在TensorFlow1.0时代，采用的是静态计算图，需要先使用TensorFlow的各种算子创建计算图，然后再开启一个会话Session，显式执行计算图。
而在TensorFlow2.0时代，采用的是动态计算图，即每使用一个算子后，该算子会被动态加入到隐含的默认计算图中立即执行得到结果，而无需开启Session。
使用动态计算图即Eager Excution的好处是方便调试程序，它会让TensorFlow代码的表现和Python原生代码的表现一样，写起来就像写numpy一样，各种日志打印，控制流全部都是可以使用的。
使用动态计算图的缺点是运行效率相对会低一些。因为使用动态图会有许多次Python进程和TensorFlow的C++进程之间的通信。而静态计算图构建完成之后几乎全部在TensorFlow内核上使用C++代码执行，效率更高。此外静态图会对计算步骤进行一定的优化，剪去和结果无关的计算步骤。
如果需要在TensorFlow2.0中使用静态图，可以使用@tf.function装饰器将普通Python函数转换成对应的TensorFlow计算图构建代码。运行该函数就相当于在TensorFlow1.0中用Session执行代码。使用tf.function构建静态图的方式叫做 Autograph.

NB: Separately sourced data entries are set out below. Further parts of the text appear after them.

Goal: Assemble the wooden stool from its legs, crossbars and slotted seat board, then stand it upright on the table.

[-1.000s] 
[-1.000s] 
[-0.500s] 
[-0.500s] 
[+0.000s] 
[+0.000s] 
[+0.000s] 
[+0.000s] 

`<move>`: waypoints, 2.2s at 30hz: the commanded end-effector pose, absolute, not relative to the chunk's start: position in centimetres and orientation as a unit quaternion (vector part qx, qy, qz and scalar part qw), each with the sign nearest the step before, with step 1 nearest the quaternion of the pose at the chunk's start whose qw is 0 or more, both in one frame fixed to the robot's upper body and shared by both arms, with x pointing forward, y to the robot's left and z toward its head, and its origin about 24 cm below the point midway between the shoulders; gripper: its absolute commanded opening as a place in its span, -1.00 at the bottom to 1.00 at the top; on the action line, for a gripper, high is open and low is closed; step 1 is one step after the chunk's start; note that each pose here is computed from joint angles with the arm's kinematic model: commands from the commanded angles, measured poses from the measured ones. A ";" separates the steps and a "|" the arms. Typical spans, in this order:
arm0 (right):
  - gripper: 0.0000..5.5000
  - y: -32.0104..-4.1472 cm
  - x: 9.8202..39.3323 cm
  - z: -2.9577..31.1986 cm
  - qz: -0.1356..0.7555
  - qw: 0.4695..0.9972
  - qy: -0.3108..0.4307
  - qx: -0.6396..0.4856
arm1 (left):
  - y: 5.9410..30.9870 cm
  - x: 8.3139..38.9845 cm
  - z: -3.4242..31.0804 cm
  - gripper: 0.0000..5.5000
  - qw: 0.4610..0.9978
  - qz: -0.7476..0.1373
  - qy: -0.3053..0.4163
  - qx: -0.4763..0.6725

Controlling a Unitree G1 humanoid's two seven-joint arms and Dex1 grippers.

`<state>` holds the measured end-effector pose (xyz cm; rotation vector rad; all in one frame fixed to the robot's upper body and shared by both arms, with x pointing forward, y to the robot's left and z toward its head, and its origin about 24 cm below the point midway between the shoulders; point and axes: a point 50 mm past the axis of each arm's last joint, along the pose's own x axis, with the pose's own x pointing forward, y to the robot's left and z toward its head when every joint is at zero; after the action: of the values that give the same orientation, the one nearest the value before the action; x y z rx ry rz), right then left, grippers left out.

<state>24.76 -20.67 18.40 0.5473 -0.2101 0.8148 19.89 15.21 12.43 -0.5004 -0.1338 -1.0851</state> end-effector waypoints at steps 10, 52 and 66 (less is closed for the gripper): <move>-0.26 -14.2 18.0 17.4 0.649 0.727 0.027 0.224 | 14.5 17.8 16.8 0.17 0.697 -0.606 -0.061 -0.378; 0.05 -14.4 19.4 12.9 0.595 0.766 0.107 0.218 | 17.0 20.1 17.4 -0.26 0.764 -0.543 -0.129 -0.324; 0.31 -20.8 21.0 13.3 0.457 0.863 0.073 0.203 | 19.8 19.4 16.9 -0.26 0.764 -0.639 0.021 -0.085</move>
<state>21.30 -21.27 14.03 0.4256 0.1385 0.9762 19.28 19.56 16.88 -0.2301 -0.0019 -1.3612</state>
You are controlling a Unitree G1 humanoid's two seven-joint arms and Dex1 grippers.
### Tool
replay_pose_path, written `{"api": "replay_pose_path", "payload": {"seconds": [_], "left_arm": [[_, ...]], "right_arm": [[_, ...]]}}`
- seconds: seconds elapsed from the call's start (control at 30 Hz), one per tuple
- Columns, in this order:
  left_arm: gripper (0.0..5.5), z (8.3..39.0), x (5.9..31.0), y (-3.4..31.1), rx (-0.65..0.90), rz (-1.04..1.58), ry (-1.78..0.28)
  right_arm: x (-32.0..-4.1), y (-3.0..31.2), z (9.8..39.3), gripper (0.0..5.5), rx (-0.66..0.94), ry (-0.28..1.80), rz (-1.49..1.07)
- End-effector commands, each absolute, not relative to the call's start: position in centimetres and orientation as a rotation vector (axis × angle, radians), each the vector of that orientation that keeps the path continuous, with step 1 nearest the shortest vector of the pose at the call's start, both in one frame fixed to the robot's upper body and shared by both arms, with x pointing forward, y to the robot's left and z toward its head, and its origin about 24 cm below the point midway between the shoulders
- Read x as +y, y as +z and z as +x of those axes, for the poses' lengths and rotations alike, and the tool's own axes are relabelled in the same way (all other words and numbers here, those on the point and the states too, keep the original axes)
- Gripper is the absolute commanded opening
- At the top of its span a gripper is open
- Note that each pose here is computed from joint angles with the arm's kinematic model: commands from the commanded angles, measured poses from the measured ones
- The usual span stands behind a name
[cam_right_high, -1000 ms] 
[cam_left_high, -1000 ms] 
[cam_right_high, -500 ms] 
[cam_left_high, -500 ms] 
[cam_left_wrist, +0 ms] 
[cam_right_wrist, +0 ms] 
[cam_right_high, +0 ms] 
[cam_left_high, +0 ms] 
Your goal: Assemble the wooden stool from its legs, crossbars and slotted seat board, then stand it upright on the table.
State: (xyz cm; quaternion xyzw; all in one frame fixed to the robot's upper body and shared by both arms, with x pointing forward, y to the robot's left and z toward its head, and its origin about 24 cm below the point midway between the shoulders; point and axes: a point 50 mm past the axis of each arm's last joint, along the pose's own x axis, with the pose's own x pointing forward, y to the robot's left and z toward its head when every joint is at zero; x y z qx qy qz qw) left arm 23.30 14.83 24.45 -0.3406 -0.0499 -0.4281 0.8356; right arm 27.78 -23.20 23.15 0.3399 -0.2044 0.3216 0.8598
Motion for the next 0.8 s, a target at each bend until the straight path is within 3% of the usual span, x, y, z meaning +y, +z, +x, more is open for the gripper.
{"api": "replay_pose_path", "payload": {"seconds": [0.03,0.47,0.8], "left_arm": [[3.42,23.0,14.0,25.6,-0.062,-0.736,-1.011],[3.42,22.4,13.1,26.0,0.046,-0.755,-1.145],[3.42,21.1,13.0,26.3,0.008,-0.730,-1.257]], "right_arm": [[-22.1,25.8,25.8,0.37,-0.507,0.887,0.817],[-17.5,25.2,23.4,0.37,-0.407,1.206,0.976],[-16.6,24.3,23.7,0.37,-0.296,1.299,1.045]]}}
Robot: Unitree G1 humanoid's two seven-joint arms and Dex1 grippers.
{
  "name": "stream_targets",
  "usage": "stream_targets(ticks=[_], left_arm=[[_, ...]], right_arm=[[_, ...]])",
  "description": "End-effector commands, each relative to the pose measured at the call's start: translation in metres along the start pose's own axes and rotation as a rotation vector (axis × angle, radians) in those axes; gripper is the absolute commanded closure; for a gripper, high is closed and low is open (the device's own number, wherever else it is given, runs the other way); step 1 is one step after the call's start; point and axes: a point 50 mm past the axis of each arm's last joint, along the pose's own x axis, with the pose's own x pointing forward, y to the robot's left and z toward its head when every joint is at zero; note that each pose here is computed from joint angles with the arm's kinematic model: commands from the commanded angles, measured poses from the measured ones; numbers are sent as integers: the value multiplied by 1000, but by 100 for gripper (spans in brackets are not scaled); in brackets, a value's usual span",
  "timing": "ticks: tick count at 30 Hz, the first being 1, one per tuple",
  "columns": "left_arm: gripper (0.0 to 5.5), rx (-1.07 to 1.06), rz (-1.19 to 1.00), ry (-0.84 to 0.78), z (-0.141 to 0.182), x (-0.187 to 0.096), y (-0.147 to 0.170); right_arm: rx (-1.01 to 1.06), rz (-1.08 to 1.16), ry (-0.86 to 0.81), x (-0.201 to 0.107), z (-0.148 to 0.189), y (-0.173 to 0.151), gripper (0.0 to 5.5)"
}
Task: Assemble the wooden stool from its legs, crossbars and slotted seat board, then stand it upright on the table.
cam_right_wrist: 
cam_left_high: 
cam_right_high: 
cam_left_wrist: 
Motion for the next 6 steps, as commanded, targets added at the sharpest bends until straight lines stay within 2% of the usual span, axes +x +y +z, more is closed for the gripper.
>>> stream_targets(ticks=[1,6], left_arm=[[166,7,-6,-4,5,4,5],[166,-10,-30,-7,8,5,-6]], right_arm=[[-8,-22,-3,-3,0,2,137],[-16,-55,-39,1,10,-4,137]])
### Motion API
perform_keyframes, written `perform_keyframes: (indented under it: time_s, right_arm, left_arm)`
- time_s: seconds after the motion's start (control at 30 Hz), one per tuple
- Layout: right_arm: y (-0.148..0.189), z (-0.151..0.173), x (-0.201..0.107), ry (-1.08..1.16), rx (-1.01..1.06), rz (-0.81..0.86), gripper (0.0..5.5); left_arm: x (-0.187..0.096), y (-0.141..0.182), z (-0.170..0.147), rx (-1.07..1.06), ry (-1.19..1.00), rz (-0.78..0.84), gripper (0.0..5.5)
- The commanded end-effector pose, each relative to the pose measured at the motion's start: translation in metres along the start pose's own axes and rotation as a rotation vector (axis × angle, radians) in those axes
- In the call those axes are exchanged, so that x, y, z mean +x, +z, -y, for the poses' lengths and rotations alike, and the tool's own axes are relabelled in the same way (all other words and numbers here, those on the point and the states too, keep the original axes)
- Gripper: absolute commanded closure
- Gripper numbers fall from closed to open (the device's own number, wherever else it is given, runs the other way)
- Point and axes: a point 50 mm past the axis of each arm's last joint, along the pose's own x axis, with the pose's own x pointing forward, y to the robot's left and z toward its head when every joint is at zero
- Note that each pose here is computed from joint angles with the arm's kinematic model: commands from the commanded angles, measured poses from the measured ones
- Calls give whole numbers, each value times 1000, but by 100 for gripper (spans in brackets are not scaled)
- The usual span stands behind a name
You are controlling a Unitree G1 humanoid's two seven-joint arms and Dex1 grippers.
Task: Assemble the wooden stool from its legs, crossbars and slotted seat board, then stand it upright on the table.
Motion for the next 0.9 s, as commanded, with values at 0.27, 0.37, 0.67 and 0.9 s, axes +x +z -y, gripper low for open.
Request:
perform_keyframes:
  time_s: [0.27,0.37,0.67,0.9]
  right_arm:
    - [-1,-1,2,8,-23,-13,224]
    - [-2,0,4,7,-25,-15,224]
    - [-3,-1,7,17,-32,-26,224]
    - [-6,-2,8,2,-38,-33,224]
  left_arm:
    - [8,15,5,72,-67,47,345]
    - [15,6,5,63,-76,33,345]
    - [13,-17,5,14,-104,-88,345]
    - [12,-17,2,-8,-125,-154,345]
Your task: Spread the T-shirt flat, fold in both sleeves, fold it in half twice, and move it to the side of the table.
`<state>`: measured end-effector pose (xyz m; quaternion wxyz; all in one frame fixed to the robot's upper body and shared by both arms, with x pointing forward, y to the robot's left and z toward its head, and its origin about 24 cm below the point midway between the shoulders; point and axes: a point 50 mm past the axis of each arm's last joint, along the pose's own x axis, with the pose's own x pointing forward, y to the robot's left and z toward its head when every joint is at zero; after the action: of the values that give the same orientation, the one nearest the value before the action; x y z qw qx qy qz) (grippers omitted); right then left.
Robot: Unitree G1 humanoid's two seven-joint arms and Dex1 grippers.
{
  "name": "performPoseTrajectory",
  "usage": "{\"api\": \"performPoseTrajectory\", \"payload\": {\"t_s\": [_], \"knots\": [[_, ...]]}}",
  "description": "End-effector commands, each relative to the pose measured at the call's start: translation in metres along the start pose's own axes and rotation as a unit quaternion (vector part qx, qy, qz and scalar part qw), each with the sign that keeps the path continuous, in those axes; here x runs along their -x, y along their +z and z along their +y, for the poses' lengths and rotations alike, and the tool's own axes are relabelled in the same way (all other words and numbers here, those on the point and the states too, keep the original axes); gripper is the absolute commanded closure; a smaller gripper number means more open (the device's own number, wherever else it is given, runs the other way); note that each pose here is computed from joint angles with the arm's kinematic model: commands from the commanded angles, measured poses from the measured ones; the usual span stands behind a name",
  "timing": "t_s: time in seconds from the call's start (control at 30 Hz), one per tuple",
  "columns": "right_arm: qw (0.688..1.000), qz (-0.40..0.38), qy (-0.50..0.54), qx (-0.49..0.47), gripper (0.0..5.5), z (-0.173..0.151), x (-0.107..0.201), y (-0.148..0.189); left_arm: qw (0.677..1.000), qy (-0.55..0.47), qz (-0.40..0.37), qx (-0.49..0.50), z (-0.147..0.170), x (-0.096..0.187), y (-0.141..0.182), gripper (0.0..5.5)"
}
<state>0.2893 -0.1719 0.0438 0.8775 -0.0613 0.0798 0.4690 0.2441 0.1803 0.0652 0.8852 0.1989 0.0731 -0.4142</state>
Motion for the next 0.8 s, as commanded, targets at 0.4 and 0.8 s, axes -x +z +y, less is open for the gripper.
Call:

下面介绍tensorflow使用动态图和autograph的自动微分机制：
求：f(x) = a*x**2 + b*x + c的导数：
首先定义张量：

import tensorflow as tf
import numpy as np


x = tf.Variable(0.0, name='x', dtype=tf.float32)
a = tf.constant(1.0)
b = tf.constant(-2.0)
c = tf.constant(1.0)

使用tf.GradientTape()求导：

# 这里创建一个GradientTape()对象，为后面求出确定点的一阶导数准备
with tf.GradientTape() as tape:
	# 将函数表示出来：
	y = a*x**2 + b*x + c
# 使用gradient()函数，相当于是求出了一阶导数的表达式，
# 然后需要传入x值才能得出在x这个点的一阶导数值。
dy_dx = tape.gradient(y, x)
print(dy_dx)

tf.Tensor(-2.0, shape=(), dtype=float32)

对常量张量求导：需要增加watch：

with tf.GradientTape() as tape:
	tape.watch([a, b, c])
	y = a*x**2 + b*x + c

# 顺序不能弄错了：
dy_dx, dy_da, dy_db, dy_dc = tape.gradient(y, [x, a, b, c])
print(dy_da)
print(dy_dc)

tf.Tensor(0.0, shape=(), dtype=float32)
tf.Tensor(1.0, shape=(), dtype=float32)

因为dy/da = x**2, x = 0,所以dy_da = 0

求二阶导数

with tf.GradientTape() as tape1:
	with tf.GradientTape() as tape2:
		y = a * tf.pow(x, 2) + b * x + c
	dy_dx = tape2.gradient(y, x)
dy2_dx2 = tape1.gradient(dy_dx, x)
print(dy2_dx2)

tf.Tensor(2.0, shape=(), dtype=float32)

使用autograph实现：

@tf.function
def fun(x):
	a = tf.constant(1.0)
    b = tf.constant(-2.0)
    c = tf.constant(1.0)
    # 自变量转换成tf.float32类型
    x = tf.cast(x, tf.float32)
	with tf.GradientTape as tape:
		# 因为不添加watch的时候x必须是变量，但是传进去的是常量
		tape.watch(x)
		y = a * tf.pow(x, 2) + b * x + c
	dy_dx = tape.gradient(y, x)
return (dy_dx, y)

tf.print(fun(tf.constant(0.0)))

(-2, 1)

求导数的最小值：

按照前面的思路尝试一下：

定义变量：

import tensorflow as tf
import numpy as np


x = tf.Variable(0.0, name="x", dtype=tf.float32)
a = tf.constant(1.0)
b = tf.constant(-2.0)
c = tf.constant(1.0)

"""尝试着往下写，发现写不下去了，因为这种方法求的是给定一个x和abc值
求取当前的倒数值，无法求出最小值。"""
# @tf.function
# def min_value(a, b, c):
#
#     with tf.GradientTape() as tape:
#         y = a*x**2 + b*x + c
#     dy_dx = tape.gradient(y, x)

随机梯度下降实现：

这里介绍的是随机梯度下降算法，因为tensorflow的API封装性好，不了解随机梯度的人可能没那么容易看懂：

# 这里首先构建一个优化器：SGD指的是随机梯度下降
optimizer = tf.keras.optimizers.SGD(learning_rate=0.01)
for _ in range(1000):
    with tf.GradientTape() as tape:
        y = a * tf.pow(x, 2) + b * x + c
    dy_dx = tape.gradient(y, x)
    # 按照前面的例子，上一步求的是函数在x处的一阶导数
    # 下面这一步的作用是利用梯度下降更新x的值：
    optimizer.apply_gradients(grads_and_vars=[(dy_dx, x)])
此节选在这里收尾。